Let z be a normal random variable with mean 0 and standard deviation 1. The 4th decile of z is ___.
a) 0.67 b) –1.25 c) -0.25 d) 1.28 e) 0.50
To find the 4th decile of a normal random variable, we need to determine the value below which 40% of the data falls.
First, let's calculate the z-score corresponding to the 4th decile, which is the value below which 40% of the data falls. To do this, we use the standard normal distribution table (also known as the z-table) or a statistical calculator.

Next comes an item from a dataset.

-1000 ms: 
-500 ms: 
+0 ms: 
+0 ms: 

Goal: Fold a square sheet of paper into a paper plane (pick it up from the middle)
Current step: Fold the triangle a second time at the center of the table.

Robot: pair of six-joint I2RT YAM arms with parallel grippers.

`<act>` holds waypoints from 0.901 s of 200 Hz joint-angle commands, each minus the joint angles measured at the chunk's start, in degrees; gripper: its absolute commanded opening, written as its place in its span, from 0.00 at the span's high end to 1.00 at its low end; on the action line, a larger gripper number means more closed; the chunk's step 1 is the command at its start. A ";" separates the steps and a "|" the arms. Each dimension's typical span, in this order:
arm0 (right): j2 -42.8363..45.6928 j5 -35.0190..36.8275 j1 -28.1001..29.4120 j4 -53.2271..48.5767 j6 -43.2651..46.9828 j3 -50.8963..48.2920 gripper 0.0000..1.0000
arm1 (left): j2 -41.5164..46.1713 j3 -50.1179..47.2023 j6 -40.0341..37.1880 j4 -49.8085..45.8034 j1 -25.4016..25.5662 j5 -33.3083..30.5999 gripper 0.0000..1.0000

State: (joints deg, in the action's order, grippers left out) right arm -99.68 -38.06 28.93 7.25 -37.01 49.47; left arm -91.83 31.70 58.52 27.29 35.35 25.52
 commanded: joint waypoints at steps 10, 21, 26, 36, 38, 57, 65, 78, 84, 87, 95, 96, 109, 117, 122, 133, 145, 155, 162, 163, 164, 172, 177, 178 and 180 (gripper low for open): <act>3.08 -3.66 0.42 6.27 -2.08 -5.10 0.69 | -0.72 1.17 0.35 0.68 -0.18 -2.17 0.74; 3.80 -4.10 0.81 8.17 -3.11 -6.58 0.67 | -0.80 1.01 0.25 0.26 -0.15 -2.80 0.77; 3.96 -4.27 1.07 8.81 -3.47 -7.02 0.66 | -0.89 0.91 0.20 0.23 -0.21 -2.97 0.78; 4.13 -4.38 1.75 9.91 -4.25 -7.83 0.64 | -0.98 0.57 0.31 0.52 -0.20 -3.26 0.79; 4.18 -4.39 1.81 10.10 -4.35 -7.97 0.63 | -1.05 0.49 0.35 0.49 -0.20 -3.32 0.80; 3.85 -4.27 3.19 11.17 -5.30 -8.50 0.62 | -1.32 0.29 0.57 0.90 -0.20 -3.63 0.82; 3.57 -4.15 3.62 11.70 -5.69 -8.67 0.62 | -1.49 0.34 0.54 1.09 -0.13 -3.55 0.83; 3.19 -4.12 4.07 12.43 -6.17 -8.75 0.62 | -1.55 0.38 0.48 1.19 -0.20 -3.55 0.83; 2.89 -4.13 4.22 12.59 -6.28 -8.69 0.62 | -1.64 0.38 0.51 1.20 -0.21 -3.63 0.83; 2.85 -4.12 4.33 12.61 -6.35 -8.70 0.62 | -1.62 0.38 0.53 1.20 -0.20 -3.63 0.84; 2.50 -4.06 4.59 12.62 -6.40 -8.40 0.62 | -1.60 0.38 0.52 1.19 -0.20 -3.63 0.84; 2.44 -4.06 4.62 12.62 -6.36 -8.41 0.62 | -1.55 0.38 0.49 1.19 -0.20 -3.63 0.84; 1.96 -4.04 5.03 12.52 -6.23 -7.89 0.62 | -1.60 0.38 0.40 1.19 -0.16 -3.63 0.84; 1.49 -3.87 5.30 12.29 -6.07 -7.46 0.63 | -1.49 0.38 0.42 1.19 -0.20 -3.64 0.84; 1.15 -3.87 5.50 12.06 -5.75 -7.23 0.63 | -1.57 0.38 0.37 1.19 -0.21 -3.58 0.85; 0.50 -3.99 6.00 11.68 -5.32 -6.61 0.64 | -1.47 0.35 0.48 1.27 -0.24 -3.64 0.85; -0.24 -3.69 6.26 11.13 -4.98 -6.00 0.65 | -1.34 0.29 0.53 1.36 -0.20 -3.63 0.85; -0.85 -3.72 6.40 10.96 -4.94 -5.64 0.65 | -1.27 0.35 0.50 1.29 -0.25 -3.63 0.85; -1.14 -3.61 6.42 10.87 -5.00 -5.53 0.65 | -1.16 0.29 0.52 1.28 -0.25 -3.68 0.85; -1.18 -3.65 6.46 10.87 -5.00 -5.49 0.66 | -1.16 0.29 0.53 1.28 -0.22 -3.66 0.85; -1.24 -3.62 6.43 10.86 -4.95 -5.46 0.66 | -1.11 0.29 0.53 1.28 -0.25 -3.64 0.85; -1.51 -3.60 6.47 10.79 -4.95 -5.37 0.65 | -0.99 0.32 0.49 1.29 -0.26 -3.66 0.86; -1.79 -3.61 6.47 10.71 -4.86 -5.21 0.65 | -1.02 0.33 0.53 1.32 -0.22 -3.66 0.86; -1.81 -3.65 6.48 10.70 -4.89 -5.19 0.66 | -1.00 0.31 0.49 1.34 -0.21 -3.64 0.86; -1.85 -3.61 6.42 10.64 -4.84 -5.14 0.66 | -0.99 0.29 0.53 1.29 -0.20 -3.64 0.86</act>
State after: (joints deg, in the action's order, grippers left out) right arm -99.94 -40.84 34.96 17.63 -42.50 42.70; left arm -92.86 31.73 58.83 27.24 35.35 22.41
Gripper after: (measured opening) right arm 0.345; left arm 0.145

The z-score corresponding to the 4th decile is -0.253. Let's find out how to calculate it:
1. Find the z-score associated with the cumulative probability of 0.40. Using the standard normal distribution table, we find that the closest value is 0.25. Since the distribution is symmetrical about zero, we take the negative z-score.
2. However, we need to account for the fact that the 4th decile is not exactly at 0.40, but slightly below it. To do this, we use linear interpolation. Since our z-score of 0.25 is associated with a cumulative probability of 0.5987, we can calculate the additional contribution by subtracting 0.40 from 0.5987 to get 0.1987.
3. We divide this additional contribution by the difference between the cumulative probabilities corresponding to the z-scores on either side of 0.40. These are 0.5987 and 0.5019, resulting in a difference of 0.0968.
4. Finally, we multiply the difference by the difference in z-scores on either side of 0.40 (0.25 and 0.24) to get the additional contribution in terms of z-score. This gives us (0.0968 * 0.01) = 0.000968.
5. Subtracting this additional contribution from our initial z-score, we get -0.25 - 0.000968 = -0.250968. Rounding to three decimal places, this gives us a final z-score of -0.251.
The 4th decile of the normal random variable is approximately -0.251.
Therefore, the correct answer is c) -0.25.